A13 Chip Inside Future Apple External Display

9to5Mac:

However, 9to5Mac has now learned from sources familiar with the matter that Apple is internally testing a new external display with a dedicated A13 chip and also Neural Engine. The new display is being developed under the codename J327, but at this point, details about technical specifications are unclear. According to sources, this display will have an Apple-made SoC, which right now is the A13 Bionic chip — the same one used in the iPhone 11 lineup.

Apple Silicon in an external display? That must be really exciting! Well, not really. It is most likely something boring. Perhaps the A13’s sole purpose is to drive higher density mini-LED dimming zones a la the new iPad Pro, probably repurposing a lot of the R&D investment for the iPad into this product.

Apple’s massive economies of scale means it may very well be cheaper for them to shove in A13 chips to act as the display’s controller, compared to the cost of designing new silicon for something bespoke. The new display project is in early development stages and by the time it ships, in a couple of years, the A13 would be old. It is analogous to how the T2 chip was used in the iMac Pro and later Intel MacBooks, which was essentially a rebranded A10 SoC. The T2 served ‘boring’ duties like driving the secure boot process and SSD controller.

If you want to take a more optimistic and exciting tone, the A13 could possibly be present to enable features like Face ID. That would be neat. Timing wise, that would line up too as the rumour mill expects Apple to transition Macs to Face ID biometrics in the next few years.
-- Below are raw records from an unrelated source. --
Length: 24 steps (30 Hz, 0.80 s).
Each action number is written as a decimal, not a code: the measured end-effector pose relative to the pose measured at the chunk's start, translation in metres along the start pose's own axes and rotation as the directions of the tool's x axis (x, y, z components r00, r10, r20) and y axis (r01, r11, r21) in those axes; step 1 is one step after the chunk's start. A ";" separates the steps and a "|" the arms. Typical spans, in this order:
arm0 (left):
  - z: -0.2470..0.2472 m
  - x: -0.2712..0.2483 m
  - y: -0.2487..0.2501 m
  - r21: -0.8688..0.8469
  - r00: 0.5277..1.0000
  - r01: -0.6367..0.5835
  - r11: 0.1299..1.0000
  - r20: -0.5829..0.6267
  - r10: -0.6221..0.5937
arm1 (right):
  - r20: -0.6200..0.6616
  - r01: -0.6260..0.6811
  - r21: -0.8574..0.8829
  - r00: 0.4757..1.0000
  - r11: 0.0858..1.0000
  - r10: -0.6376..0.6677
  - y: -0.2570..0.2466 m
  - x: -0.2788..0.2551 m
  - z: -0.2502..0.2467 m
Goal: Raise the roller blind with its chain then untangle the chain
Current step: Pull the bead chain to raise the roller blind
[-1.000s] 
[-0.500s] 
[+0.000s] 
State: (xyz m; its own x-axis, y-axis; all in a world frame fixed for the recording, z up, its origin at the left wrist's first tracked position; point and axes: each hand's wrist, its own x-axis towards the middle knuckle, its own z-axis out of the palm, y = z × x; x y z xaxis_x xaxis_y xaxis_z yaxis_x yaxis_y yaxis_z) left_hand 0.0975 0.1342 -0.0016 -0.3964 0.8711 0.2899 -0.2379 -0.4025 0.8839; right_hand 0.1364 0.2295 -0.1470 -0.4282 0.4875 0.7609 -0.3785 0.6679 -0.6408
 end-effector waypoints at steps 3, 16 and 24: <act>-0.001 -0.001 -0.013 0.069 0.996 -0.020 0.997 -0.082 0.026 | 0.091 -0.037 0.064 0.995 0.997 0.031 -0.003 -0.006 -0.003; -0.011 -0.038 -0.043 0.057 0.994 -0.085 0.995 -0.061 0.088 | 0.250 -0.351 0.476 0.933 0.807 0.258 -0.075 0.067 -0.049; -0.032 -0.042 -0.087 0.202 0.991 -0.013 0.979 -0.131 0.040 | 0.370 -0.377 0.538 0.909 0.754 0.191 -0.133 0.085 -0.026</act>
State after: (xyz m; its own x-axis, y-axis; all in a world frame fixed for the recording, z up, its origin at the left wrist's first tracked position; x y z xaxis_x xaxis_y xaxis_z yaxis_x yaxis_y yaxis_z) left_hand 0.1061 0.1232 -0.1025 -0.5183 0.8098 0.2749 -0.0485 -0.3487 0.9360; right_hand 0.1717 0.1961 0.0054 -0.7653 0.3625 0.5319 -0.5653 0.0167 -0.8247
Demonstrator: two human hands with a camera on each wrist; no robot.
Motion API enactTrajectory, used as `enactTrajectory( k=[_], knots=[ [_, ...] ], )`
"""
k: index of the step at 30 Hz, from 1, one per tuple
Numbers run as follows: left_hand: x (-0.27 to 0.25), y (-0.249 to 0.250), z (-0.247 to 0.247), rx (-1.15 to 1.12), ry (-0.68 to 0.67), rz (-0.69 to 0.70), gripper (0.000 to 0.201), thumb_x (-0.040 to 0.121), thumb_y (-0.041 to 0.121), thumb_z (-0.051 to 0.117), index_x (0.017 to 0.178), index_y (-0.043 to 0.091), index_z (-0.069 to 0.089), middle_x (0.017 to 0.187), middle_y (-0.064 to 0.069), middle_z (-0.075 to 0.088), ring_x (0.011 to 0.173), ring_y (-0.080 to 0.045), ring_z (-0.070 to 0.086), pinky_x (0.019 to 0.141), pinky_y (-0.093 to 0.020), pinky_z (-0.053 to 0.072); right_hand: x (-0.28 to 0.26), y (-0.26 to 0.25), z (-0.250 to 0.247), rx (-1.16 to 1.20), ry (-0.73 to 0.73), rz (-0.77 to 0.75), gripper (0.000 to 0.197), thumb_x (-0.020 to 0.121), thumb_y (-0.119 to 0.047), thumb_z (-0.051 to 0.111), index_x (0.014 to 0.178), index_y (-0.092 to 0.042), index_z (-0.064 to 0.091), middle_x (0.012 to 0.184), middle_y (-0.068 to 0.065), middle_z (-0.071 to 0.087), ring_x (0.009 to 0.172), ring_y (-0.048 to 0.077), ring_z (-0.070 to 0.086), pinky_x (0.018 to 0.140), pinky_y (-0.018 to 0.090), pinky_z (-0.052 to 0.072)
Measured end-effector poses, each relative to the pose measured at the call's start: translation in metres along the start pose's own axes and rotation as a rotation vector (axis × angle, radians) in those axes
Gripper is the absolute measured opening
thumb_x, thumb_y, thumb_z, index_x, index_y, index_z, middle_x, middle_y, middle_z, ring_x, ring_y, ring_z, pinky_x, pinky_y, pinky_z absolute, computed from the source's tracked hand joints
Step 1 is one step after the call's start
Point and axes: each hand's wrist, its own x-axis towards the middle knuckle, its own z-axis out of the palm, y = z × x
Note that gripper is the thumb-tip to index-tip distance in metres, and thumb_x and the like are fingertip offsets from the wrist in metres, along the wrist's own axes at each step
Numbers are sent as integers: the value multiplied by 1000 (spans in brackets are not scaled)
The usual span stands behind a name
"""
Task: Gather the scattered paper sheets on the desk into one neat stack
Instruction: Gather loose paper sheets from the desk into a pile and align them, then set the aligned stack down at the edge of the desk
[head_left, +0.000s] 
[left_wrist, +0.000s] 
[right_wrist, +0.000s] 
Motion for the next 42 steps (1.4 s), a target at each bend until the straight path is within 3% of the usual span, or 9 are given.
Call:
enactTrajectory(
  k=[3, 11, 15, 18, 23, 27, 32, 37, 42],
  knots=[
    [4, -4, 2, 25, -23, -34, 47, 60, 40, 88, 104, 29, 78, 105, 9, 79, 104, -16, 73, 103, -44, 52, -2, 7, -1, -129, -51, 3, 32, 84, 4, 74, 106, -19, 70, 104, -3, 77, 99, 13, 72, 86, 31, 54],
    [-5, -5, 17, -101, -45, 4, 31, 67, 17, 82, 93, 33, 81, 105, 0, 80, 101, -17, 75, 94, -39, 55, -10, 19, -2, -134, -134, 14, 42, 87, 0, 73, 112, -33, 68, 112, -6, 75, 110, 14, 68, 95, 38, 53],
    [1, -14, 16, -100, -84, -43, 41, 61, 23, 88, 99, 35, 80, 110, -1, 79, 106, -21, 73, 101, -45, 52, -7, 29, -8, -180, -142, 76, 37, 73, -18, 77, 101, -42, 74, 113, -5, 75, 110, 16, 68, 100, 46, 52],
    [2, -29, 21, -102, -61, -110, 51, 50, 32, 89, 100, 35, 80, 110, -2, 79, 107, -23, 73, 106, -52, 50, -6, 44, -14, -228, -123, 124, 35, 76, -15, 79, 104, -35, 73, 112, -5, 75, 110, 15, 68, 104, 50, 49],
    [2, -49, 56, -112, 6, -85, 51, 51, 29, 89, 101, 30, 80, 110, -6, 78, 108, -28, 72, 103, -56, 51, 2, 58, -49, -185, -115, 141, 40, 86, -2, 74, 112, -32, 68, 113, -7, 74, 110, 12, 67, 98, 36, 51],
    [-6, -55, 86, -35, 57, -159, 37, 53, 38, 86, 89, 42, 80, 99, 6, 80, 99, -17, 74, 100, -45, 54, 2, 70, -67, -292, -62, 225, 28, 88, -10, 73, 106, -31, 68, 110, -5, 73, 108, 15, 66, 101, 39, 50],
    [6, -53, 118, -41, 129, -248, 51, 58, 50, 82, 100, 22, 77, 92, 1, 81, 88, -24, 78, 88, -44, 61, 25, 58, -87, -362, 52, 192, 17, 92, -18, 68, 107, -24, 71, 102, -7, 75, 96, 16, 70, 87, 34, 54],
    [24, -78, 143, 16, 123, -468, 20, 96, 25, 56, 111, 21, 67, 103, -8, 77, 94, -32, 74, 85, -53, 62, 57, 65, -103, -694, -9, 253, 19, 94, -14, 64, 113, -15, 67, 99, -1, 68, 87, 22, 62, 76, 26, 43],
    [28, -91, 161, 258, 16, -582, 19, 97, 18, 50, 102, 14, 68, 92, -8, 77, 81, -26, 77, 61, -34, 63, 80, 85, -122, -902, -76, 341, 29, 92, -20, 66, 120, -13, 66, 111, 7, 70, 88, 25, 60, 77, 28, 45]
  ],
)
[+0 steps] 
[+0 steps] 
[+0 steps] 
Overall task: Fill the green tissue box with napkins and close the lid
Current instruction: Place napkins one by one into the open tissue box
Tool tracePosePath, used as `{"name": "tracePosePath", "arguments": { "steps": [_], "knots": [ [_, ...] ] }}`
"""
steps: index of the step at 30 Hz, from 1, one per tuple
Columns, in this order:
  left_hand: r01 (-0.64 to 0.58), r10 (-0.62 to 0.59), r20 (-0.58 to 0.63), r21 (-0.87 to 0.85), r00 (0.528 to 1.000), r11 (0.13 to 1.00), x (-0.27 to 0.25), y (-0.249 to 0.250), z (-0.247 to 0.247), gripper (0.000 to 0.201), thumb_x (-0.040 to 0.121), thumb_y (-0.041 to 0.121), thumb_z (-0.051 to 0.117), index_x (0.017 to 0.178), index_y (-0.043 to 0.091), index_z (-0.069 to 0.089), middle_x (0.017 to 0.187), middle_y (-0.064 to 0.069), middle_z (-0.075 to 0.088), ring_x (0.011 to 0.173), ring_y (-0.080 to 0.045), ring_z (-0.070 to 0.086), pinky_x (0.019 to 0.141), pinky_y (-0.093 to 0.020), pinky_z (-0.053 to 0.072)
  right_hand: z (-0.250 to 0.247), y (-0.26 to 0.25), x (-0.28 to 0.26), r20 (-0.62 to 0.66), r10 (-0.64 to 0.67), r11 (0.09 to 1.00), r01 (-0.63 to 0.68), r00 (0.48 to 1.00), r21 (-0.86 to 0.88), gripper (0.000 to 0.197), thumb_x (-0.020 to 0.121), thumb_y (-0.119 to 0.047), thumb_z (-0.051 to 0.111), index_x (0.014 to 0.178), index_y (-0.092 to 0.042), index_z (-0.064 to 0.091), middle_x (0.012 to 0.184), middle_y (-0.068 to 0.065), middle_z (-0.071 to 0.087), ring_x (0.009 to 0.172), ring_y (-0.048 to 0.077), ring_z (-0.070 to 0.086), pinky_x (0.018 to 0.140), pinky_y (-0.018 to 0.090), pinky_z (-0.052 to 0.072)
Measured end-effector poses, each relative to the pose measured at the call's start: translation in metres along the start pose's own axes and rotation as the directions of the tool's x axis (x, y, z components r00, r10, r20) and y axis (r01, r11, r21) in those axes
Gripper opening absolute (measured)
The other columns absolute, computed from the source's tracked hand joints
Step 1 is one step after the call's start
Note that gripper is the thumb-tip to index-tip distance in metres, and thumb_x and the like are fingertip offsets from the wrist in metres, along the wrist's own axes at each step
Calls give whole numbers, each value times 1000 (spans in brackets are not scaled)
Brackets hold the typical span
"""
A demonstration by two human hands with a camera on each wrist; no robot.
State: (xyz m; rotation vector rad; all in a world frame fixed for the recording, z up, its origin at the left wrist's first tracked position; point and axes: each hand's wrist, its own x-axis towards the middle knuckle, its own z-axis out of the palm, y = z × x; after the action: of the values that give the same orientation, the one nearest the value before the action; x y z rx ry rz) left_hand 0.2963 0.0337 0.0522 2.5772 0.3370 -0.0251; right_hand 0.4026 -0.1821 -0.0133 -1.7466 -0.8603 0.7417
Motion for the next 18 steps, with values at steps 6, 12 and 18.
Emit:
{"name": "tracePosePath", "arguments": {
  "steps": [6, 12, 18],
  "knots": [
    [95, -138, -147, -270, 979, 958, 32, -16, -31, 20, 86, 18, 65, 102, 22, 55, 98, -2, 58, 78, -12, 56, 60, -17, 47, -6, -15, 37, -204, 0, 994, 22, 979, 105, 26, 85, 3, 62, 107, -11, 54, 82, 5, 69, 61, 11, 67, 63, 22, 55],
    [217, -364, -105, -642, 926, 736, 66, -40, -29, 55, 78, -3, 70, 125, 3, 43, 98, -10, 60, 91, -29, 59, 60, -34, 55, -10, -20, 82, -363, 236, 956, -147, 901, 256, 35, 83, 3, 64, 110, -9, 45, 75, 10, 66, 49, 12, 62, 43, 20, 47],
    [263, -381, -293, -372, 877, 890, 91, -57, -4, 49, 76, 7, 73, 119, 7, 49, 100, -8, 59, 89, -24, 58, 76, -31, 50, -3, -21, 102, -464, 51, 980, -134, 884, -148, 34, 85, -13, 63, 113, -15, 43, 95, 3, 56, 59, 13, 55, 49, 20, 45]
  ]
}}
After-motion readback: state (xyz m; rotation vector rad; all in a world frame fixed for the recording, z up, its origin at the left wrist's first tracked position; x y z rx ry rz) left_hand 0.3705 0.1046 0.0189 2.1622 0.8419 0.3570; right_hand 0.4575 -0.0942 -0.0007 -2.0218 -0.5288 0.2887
More than anything though, I simply hope the next-generation display is more affordable. It would obviously still be a premium product, it is Apple after all, but there’s a big difference between ~$2000 and $5000 (plus $1000 stand and $1000 nano-texture coating). As the technical capabilities of the iPad Pro’s Liquid Retina XDR display already surpass the Pro Display XDR, a significantly lower price point seems readily achievable.